** Opening Information given block **

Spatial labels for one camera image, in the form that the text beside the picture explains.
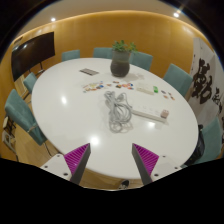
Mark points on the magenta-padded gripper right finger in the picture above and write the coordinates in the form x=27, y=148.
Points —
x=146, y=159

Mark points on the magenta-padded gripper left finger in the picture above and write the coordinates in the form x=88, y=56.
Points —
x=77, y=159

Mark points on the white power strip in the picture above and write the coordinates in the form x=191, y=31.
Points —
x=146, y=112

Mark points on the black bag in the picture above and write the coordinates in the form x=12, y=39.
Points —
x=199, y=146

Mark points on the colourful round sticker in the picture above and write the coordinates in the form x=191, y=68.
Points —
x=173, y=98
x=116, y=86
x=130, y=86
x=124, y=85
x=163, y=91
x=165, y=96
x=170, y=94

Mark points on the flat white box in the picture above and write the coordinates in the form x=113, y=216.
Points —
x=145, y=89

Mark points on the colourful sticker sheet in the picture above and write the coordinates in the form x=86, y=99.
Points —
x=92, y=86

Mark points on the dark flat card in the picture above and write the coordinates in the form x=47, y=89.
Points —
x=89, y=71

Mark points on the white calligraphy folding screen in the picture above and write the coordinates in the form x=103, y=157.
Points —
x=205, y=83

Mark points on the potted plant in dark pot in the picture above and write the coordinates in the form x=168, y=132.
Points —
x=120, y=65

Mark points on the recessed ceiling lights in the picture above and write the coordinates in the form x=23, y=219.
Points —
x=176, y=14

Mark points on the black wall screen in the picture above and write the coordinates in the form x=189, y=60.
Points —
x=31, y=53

** Closing Information given block **
** Opening Information given block **

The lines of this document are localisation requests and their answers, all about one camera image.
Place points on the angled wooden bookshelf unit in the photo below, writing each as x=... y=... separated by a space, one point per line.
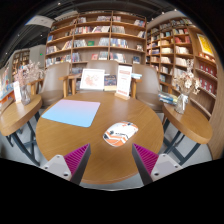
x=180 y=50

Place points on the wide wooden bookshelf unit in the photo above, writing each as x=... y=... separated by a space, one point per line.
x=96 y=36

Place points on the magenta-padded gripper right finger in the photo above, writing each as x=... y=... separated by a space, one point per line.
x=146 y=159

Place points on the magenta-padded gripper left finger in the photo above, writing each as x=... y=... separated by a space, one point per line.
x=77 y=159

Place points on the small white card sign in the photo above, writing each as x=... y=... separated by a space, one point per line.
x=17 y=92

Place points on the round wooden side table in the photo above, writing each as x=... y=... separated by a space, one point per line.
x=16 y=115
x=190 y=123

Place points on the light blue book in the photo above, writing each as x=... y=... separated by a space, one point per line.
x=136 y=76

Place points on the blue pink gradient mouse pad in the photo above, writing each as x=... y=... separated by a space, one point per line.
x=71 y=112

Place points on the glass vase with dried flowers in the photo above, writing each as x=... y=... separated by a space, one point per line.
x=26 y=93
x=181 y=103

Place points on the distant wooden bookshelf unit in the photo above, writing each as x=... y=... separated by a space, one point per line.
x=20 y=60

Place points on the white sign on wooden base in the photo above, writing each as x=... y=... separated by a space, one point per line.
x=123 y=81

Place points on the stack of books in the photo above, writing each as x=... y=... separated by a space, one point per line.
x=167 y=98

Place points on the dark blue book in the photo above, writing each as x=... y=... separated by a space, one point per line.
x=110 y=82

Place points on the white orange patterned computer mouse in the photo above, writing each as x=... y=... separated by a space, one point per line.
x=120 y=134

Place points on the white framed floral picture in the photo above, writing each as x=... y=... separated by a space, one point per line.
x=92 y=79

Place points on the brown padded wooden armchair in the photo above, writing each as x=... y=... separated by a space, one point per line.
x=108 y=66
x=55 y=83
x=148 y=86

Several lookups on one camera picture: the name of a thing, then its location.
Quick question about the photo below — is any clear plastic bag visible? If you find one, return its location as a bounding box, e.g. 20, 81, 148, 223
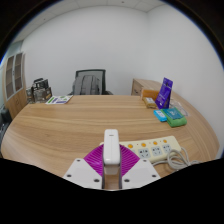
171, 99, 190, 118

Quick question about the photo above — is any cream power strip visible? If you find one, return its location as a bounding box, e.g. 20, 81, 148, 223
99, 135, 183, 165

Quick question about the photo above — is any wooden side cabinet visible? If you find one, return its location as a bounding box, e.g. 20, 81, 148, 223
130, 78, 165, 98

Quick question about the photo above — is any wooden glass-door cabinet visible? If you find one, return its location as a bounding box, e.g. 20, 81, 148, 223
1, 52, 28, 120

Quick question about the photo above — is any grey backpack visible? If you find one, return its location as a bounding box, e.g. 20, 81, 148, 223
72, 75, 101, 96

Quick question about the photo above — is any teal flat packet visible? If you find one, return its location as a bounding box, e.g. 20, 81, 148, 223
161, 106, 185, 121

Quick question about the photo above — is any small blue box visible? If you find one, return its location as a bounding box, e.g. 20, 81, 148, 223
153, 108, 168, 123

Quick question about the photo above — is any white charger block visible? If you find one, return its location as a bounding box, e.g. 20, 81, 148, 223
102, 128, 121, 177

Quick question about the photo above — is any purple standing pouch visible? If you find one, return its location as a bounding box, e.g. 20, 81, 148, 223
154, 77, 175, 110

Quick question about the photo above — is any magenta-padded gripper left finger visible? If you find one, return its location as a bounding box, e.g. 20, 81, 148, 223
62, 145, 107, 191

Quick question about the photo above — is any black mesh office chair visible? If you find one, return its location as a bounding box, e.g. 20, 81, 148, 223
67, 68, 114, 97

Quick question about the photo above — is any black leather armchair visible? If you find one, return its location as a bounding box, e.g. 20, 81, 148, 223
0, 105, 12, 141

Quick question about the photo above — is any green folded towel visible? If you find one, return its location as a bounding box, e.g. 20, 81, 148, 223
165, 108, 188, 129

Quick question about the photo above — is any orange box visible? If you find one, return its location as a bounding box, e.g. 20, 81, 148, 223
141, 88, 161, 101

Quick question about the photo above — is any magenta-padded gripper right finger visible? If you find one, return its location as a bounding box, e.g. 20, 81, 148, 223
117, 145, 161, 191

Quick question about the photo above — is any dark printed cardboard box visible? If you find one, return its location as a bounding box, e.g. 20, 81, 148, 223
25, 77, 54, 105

** Closing Information given block **
** Opening Information given block **

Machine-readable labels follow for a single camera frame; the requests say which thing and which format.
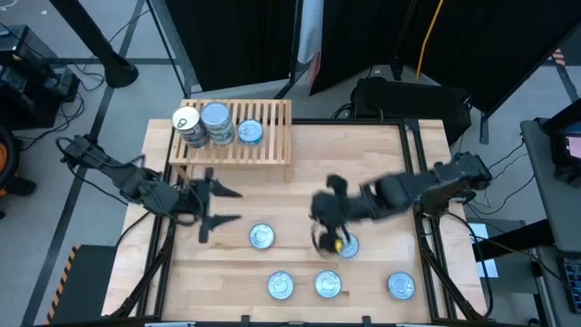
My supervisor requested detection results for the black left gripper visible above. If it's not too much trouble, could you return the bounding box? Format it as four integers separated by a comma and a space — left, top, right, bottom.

** Closing Information given block **

**Directions**
Take every line above that includes "camera" and list it.

**Result below**
Spatial labels for one camera image, in the form that the text beside the picture explains.
The lines of this document are localisation requests and their answers, all about one camera image.
Several lookups on one camera picture: the name of a thing, then its location.
Machine-readable labels follow for a single camera frame; the requests say which thing and which format.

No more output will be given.